:: What you have to do ::
Within the listing below, how many lines include the string "target"? Reply with only the number.

:: Source data ::
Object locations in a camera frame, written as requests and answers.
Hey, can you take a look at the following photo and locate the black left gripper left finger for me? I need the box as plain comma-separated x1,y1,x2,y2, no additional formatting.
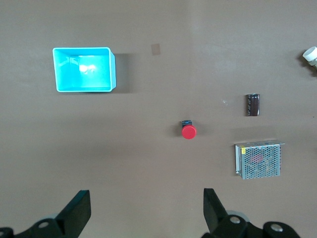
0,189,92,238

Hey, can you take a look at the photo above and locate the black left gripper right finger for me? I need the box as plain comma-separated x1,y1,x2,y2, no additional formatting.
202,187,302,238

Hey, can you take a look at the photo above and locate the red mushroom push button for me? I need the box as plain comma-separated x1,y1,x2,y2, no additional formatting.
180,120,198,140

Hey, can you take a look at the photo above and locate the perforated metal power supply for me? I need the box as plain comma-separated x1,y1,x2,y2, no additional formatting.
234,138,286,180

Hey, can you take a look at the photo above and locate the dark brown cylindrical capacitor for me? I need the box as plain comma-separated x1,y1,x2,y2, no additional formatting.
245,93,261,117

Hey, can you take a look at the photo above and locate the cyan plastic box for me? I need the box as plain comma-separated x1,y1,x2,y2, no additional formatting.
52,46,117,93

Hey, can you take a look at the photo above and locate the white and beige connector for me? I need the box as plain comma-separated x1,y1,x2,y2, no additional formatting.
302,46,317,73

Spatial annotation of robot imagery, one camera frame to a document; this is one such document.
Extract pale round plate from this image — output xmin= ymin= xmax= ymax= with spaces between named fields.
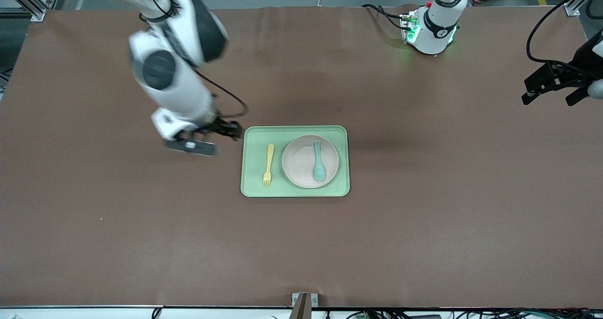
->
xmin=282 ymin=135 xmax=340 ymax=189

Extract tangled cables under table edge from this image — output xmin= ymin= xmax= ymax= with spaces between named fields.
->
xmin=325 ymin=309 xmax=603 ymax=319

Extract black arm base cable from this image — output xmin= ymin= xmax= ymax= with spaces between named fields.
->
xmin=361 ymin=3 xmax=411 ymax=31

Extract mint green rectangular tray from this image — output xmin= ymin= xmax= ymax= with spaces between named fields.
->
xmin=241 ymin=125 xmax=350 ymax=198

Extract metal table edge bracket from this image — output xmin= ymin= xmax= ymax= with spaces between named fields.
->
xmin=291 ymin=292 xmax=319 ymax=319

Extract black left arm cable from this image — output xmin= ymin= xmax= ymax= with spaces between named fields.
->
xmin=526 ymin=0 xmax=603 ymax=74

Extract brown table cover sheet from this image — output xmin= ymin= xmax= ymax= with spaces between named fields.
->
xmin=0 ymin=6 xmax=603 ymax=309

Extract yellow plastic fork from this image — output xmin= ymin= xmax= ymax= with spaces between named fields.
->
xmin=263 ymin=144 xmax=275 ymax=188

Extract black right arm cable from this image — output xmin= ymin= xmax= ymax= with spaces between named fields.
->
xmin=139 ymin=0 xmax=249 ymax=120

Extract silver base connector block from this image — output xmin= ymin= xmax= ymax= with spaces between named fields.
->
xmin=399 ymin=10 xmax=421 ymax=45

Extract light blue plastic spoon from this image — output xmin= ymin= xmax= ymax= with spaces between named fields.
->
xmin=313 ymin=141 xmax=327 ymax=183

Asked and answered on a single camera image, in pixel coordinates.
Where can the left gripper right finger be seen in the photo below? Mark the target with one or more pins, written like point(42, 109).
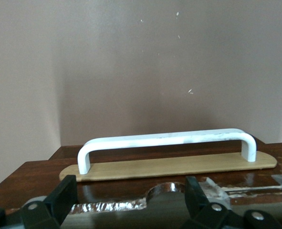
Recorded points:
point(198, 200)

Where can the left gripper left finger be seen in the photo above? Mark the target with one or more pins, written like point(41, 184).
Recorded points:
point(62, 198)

---

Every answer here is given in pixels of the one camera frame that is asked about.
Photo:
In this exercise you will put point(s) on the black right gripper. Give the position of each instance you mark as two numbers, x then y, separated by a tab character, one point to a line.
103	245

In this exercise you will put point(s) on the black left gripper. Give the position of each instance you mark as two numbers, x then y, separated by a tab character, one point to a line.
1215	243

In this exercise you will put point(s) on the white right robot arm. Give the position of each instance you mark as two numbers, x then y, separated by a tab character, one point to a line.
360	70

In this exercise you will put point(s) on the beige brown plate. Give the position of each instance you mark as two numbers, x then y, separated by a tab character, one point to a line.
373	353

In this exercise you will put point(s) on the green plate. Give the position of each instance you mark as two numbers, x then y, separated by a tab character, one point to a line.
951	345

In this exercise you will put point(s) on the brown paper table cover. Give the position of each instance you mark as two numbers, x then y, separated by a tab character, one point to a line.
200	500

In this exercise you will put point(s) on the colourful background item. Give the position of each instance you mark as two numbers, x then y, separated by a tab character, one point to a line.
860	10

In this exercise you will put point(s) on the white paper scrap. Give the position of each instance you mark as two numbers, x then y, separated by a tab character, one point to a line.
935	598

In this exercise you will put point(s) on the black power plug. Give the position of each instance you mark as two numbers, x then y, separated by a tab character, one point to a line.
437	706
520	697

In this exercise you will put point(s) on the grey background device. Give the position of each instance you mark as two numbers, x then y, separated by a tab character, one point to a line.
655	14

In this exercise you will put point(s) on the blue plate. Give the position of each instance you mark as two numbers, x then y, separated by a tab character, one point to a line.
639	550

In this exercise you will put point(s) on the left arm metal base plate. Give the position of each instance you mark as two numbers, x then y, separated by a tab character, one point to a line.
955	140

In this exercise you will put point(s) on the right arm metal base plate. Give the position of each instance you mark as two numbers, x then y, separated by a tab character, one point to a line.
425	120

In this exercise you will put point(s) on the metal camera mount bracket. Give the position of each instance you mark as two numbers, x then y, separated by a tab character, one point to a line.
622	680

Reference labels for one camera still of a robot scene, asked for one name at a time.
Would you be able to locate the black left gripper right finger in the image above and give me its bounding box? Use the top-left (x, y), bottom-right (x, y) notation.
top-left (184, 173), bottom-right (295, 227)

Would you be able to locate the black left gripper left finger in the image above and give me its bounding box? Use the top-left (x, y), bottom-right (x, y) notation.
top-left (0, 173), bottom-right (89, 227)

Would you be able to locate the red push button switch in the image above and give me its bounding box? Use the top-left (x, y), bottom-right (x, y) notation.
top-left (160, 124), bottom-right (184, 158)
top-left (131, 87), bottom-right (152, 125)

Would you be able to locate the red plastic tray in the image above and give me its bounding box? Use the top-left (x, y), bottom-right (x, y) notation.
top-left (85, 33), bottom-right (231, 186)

---

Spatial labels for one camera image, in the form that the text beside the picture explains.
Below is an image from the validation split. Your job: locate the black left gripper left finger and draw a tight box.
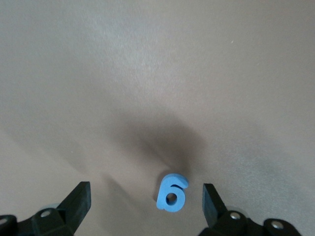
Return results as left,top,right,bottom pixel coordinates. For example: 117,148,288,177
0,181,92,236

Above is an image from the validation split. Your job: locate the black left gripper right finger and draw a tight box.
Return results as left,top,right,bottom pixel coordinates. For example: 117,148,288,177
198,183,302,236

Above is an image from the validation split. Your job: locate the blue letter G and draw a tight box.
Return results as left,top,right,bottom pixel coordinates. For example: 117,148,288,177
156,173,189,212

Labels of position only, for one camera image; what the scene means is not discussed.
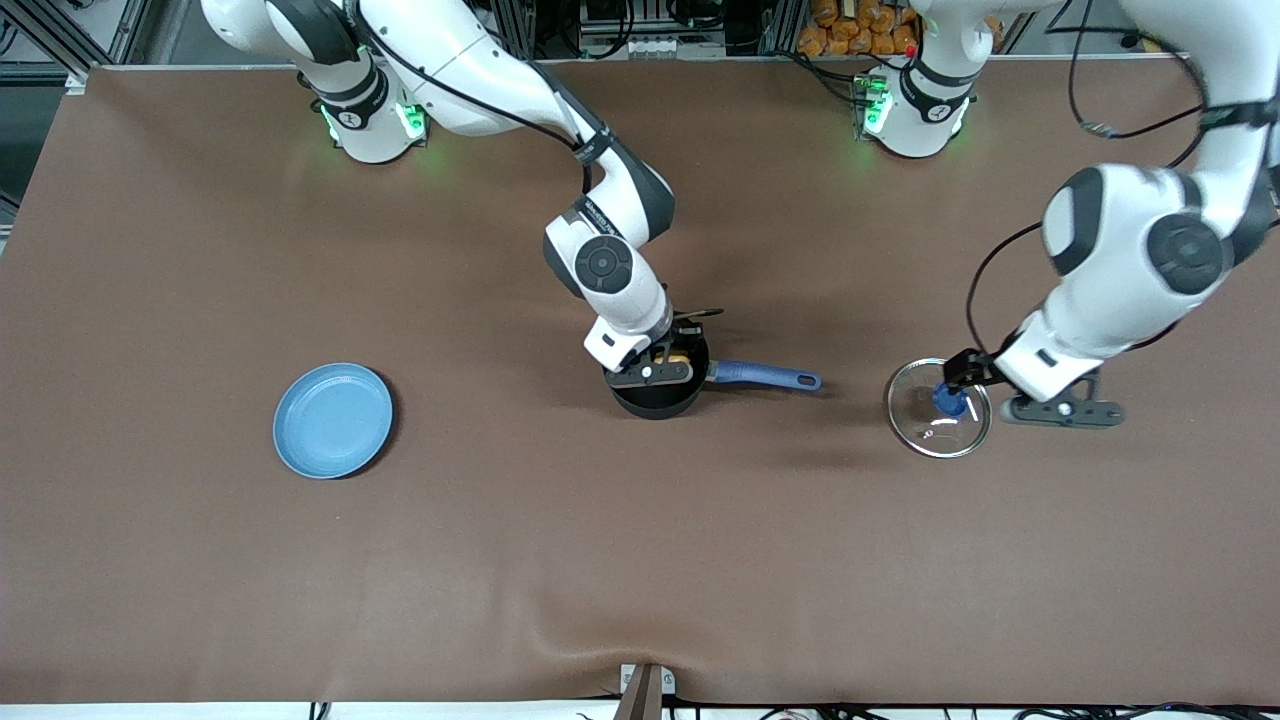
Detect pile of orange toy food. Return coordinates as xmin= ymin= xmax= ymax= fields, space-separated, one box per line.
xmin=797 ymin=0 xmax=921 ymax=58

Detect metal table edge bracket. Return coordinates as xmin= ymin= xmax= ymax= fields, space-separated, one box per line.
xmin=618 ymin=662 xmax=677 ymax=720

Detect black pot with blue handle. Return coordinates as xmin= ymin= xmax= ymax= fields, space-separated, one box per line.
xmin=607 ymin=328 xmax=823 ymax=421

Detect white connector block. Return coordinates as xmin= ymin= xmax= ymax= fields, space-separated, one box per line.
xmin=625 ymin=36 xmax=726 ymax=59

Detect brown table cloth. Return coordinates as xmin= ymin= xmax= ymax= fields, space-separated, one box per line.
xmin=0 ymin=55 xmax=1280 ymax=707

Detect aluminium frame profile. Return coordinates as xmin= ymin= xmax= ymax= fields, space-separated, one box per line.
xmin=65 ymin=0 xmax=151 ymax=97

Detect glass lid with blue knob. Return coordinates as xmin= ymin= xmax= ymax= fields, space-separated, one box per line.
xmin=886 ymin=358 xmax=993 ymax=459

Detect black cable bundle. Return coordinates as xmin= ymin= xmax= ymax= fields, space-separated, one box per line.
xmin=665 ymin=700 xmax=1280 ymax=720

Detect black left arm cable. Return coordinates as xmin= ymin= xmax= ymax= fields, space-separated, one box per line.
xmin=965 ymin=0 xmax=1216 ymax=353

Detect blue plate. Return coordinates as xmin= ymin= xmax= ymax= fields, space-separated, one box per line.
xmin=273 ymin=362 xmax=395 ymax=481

:: Response ::
2